Dommages et intérêts pour pratiques anticoncurrentielles : la directive est publiée !

Abondamment auscultée au stade des travaux préparatoires, la directive 2014/104 du 26 novembre 2014 relative à certaines règles régissant les actions en dommages et intérêts pour les infractions au droit de la concurrence a donc été publiée le 5 décembre 2014.

Avec elle, le droit de la réparation pour infractions au droit de la concurrence devrait entrer dans une nouvelle ère, le législateur européen ayant entendu harmoniser, faciliter et doper la sphère privée du droit à réparation comme moyen complémentaire de lutte contre les pratiques anticoncurrentielles.

Le calendrier de la directive prévoit son entrée en vigueur dans les 20 jours de la publication tout en laissant aux Etats membres un délai allant jusqu’au 27 décembre 2016 pour mettre leur droit national en conformité.

La directive reconnaît un droit à réparation intégrale, c’est-à-dire du dommage réel, du manque à gagner et du paiement d’intérêts résultant d’une infraction aux articles 101 et 102 du Traité sur le fonctionnement de l’Union européenne ou aux dispositions du droit national ayant le même objectif et appliquées parallèlement dans la même affaire. Ce droit est ouvert aux consommateurs, aux entreprises ou aux autorités publiques, mais la directive n’impose pas l’instauration de recours collectifs1 du type de l’action de groupe créée en France par la loi Hamon du 17 mars 2014 qui, pour sa part, est à ce stade, réservée aux seuls consommateurs.

La directive instaure une présomption irréfragable de l’infraction constatée par une décision définitive d’une autorité de concurrence devant les juridictions nationales de l’Etat membre de cette constatation. Si cette dernière intervient dans un autre Etat membre, elle sera considérée comme une preuve « prima facie« .

La directive fixe un délai de prescription minimale pour agir de cinq ans à compter de la cessation de l’infraction et de sa connaissance par le demandeur à l’action en réparation, ce délai pouvant être suspendu ou interrompu dans certaines conditions.

Sont organisées les modalités possibles de production de documents devant les juridictions nationales, en leur permettant de pouvoir enjoindre la communication de pièces en veillant à ce que cette production soit proportionnée. Des règles spécifiques sont prévues pour la production de pièces du dossier d’une autorité de concurrence. Privilégiées, les déclarations de clémence et les propositions de transaction2 échappent aux pièces dont la communication peut être enjointe par les juridictions nationales. Le principe de sanctions nationales pour non-respect des règles de communication de preuves ou de la confidentialité qui leur est attachée est aussi acté.
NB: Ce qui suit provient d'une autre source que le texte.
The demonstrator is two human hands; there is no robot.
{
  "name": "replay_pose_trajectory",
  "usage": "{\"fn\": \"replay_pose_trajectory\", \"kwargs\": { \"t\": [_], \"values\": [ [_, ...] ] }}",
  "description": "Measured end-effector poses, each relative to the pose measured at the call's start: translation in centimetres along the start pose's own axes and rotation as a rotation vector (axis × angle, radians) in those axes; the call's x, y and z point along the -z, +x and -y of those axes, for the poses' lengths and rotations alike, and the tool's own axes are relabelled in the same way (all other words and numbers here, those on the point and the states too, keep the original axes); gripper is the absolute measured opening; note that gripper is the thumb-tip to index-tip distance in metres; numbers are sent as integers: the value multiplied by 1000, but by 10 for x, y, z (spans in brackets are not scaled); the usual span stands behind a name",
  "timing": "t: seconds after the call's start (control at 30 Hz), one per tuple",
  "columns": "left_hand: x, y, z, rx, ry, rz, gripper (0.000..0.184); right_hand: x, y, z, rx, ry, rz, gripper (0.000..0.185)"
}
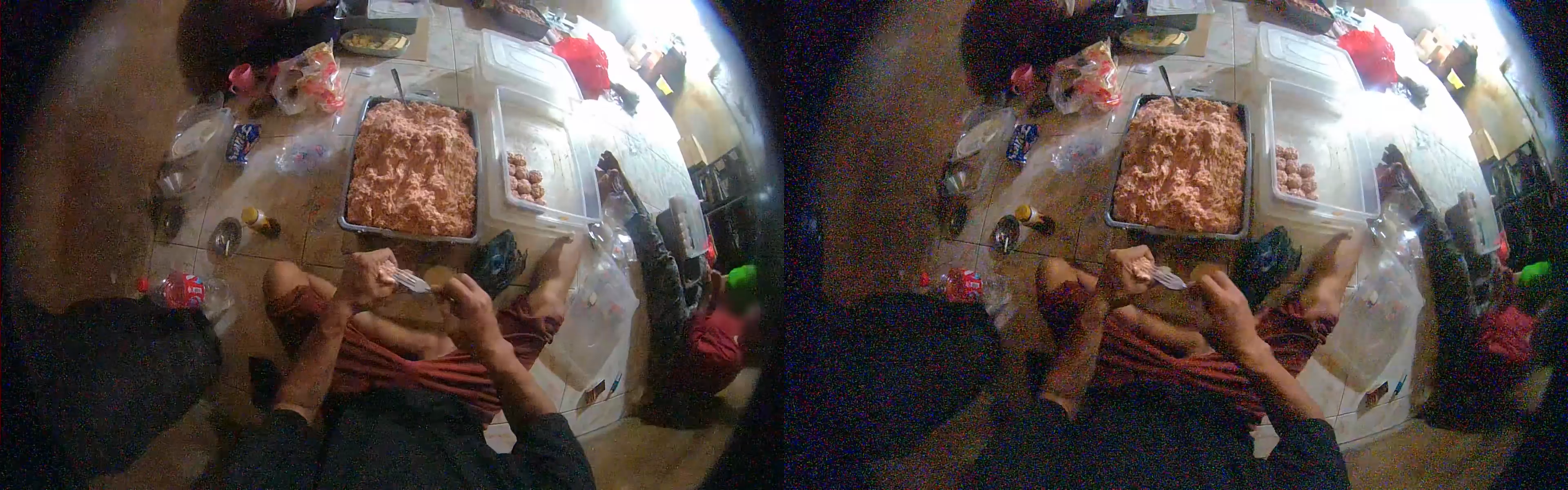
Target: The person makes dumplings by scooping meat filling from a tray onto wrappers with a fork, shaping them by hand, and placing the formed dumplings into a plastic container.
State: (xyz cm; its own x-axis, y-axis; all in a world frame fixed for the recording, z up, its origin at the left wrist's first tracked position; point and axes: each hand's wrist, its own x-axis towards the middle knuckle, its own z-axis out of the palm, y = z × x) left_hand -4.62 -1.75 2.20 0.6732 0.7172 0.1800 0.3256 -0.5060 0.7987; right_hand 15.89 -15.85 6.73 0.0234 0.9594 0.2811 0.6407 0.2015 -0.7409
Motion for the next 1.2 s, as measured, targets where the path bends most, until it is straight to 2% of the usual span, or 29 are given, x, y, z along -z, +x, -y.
{"fn": "replay_pose_trajectory", "kwargs": {
  "t": [0.07,0.1,0.13,0.2,0.23,0.3,0.33,0.4,0.43,0.47,0.53,0.57,0.6,0.67,0.73,0.8,0.83,0.93,1.03,1.07,1.13,1.2],
  "values": [
    [-3,-8,-2,119,-149,-139,31,19,-5,13,-161,71,5,12],
    [-1,-8,-2,266,-150,-71,30,23,-2,23,-147,127,-48,10],
    [-1,-7,-4,266,-155,-67,30,21,-3,22,-153,123,-47,10],
    [6,-1,-21,63,-175,-48,28,17,-5,20,-285,242,-76,10],
    [12,-2,-25,58,-178,-50,28,19,-4,23,-282,237,-78,10],
    [22,-7,-29,92,-696,58,28,24,-2,29,-341,225,-134,10],
    [11,-6,-15,89,-698,60,28,21,-1,31,-342,221,-136,10],
    [-20,-5,27,106,-605,221,33,11,0,34,-247,301,-72,11],
    [9,2,-3,79,-207,341,37,2,4,21,6,79,-42,11],
    [10,1,-2,73,-207,339,37,-1,3,15,9,74,-45,11],
    [9,-5,1,-31,-374,146,40,-1,5,9,20,55,-54,10],
    [13,-15,-2,31,-394,29,35,10,7,23,-147,125,-97,8],
    [16,-22,4,38,-401,32,35,16,9,21,-153,31,-162,7],
    [23,-25,17,172,-830,25,31,31,19,7,-129,-155,-208,8],
    [16,-29,28,184,-726,-1,28,30,22,-17,-170,-249,-160,10],
    [-2,-34,44,357,-509,-4,31,14,21,-57,-150,-329,-157,11],
    [-6,-35,43,285,-442,-60,33,8,25,-68,-151,-252,-115,11],
    [-5,-32,21,332,-512,-66,33,-8,38,-73,-231,-329,-99,10],
    [-14,-30,27,342,-336,-168,31,-10,45,-60,-140,-239,-247,9],
    [-12,-29,29,340,-338,-172,31,-4,47,-51,-119,-217,-302,9],
    [-7,-35,29,275,-647,-32,30,12,52,-32,-111,-216,-310,8],
    [-3,-33,19,210,-698,20,33,22,50,-20,-110,-211,-326,9]
  ]
}}
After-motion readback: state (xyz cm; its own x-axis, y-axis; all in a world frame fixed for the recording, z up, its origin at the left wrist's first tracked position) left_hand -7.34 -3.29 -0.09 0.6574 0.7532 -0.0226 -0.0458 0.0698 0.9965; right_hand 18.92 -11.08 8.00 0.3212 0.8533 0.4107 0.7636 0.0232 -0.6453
Avec le même souci de protection de l’efficacité de la procédure de clémence, la directive prévoit que la responsabilité solidaire de bénéficiaires de clémence profite d’un régime spécifique favorable. Dans des conditions particulières, un régime spécifique de responsabilité solidaire est aussi envisagé pour les PME.

La charge de la preuve de la répercussion d’un surprix lié à l’infraction pèse sur le défendeur à l’action en réparation et non sur l’acheteur direct. Elle est inversée pour un acheteur indirect (celui qui a acheté des produits ou services ou même leurs dérivés auprès d’une personne les ayant directement acquis auprès de l’auteur de l’infraction), mais ce dernier bénéficie à cet égard d’une présomption de répercussion du surcoût.

La directive encourage les procédures de règlement consensuel des litiges en prévoyant, par exemple, qu’un accord amiable puisse être une circonstance atténuante de la sanction prononcée par une autorité de la concurrence.

Enfin, en matière de quantification du préjudice , une présomption réfragable de préjudice est prévue en matière d’ententes.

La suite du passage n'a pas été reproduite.